The first signs of this are already evident. Lord Glasman of the Blue Labour group was dismayed when Locality, a charity, obtained a large government order to train community organisers. Glasman called the group

‘a paternalist, eat-your-vegetables-and-don’t-smoke type of organisation. Locality has no experience of training people from within deprived communities. They are well-intentioned busybodies.

I have no idea whether this is a fair description of the group (to be honest, I don’t even know what exactly a ‘community organiser’ is). But what should be clear is that as long as we have the Big Society and big government mixed up, such conflicts are inevitable. Civic organisations have their distinct philosophies and approaches, which, inevitably, some people will wholeheartedly embrace while others will roll their eyes. And this is as it should be. If we already knew which approach to which issue works best under which particular local conditions – what would we need a Big Society for? We could then just stick to the previous government’s approach of hiring more social workers and implementing more social programmes. The whole point of the Big Society is the realisation that we need variation, experimentation and competition because our knowledge is so limited.

The absolute worst-case scenario for the Big Society idea would be if it degenerated into a series of political controversies over the allocation of tax funds between eat-your-vegetables-and-don’t-smoke, go-to-church-and-be-faithful, and watch-your-carbon-footprint-and-be-nice-to-minorities types of organisation. We should re-orient the whole debate towards removing the obstacles which keep people from engaging in their communities, and make way for a messy coexistence of competing local approaches.

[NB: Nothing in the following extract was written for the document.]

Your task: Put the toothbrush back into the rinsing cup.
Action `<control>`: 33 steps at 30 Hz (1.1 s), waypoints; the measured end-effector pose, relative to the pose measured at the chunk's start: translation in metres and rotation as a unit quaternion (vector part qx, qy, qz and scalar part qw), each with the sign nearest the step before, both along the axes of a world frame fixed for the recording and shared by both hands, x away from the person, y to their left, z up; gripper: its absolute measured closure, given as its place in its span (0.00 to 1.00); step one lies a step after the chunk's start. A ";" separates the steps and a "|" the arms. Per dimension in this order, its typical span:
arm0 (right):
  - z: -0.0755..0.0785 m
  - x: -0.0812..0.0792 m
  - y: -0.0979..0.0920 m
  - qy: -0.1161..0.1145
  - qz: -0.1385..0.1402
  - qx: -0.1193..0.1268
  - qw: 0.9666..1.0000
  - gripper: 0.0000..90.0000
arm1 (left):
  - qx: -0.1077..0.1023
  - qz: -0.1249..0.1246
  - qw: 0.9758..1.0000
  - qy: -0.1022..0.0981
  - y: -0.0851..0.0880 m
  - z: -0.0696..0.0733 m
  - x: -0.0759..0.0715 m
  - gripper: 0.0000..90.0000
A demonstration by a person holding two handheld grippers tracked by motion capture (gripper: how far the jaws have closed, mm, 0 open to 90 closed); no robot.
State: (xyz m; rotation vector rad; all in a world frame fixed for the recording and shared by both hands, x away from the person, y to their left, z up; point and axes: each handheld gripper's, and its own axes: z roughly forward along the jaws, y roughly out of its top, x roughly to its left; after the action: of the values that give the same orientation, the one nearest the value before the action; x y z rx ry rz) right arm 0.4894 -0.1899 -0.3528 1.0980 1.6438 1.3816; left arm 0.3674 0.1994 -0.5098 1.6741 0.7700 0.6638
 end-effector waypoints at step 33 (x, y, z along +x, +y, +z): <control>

Dr Kristian Niemietz joined the IEA in 2008 as Poverty Research Fellow, becoming its Senior Research Fellow in 2013 and Head of Health and Welfare in 2015. Kristian is also a Fellow of the Age Endeavour Fellowship. He studied Economics at the Humboldt Universität zu Berlin and the Universidad de Salamanca, graduating in 2007 as Diplom-Volkswirt (≈MSc in Economics). During his studies, he interned at the Central Bank of Bolivia (2004), the National Statistics Office of Paraguay (2005), and at the IEA (2006). In 2013, he completed a PhD in Political Economy at King’s College London. Kristian previously worked as a Research Fellow at the Berlin-based Institute for Free Enterprise (IUF), and at King's College London, where he taught Economics throughout his postgraduate studies. He is a regular contributor to various journals in the UK, Germany and Switzerland.

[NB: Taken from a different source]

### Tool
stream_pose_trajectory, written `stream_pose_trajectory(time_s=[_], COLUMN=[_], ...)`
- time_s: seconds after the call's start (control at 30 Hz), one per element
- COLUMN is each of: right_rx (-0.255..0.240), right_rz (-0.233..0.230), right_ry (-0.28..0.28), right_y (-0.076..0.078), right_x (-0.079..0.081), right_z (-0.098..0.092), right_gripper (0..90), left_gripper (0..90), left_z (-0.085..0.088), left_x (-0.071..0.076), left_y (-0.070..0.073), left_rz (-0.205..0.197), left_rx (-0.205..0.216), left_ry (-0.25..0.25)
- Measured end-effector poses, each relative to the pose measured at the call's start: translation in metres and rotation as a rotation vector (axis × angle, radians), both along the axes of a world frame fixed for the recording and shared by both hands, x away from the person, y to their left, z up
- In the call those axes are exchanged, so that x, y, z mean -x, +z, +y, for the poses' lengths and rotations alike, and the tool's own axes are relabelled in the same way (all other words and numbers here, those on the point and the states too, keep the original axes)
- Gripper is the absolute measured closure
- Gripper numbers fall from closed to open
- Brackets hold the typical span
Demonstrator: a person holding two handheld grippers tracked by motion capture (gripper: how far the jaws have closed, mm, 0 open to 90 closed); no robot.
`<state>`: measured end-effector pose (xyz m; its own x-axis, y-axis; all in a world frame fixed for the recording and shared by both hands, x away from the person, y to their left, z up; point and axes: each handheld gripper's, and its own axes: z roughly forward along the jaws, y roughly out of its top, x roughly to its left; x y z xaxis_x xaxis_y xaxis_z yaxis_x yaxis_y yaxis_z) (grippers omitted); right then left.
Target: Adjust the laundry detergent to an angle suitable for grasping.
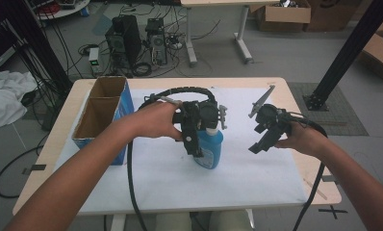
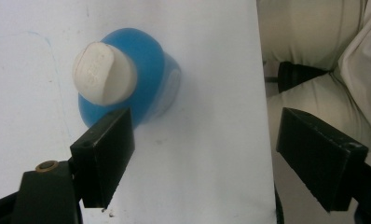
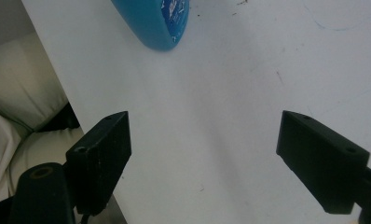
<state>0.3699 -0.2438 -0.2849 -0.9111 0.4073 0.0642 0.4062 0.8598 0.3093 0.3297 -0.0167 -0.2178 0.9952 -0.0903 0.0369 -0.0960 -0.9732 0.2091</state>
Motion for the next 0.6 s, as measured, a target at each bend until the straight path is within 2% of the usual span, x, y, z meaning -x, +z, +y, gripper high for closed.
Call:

3 thoughts on “The Big Society and big government must not be mixed up”

  1. Posted 12/07/2011 at 16:45 | Permalink

    I’m not sure of the exact numbers (is anyone?) but I think that something like 40% of the income of charities in the UK comes from government funding rather than private giving. It’s certainly a high proportion. In short, I’d say that we already have the sort of blurring of such boundaries – the charitable sector (like industry, agriculture, the arts) is becoming dangerously corporatist. This is evidenced by charity executives lobbying and complaining when funding is reduced, or withdrawn. As you rightly point out, the Big Society agenda could be excellent, but it could also lead to further destruction of ‘social capital’ by state intervention with the state actually expanding its power (cuts and devolution of power are limited and strongly opposed whilst state intervention into this sector is increasing).
    One certain fact that I was interested to discover while trying to find the make-up of charity finance was that funds are increasingly being consolidated into fewer charities. I don’t doubt that this is a consequence of state intervention in the sector (the state is more likely give to big charities who can do the necessary form-filling and bureaucratic compliance, something private individuals don’t require). This poses major issues for the small-scale – but perhaps most effective charities – who face danger of being crowded-out, as well as for ‘social entrepreneurs’ whose start-up charities face a similar fate.

  2. Posted 12/07/2011 at 16:50 | Permalink

    PS If you want to know what a ‘social organiser’ is just look at the President of the USA – he was one!!

  3. Posted 14/07/2011 at 13:09 | Permalink

    Quite so. I could think of a few ‘charities’ which are, in effect, left-wing Think Tanks.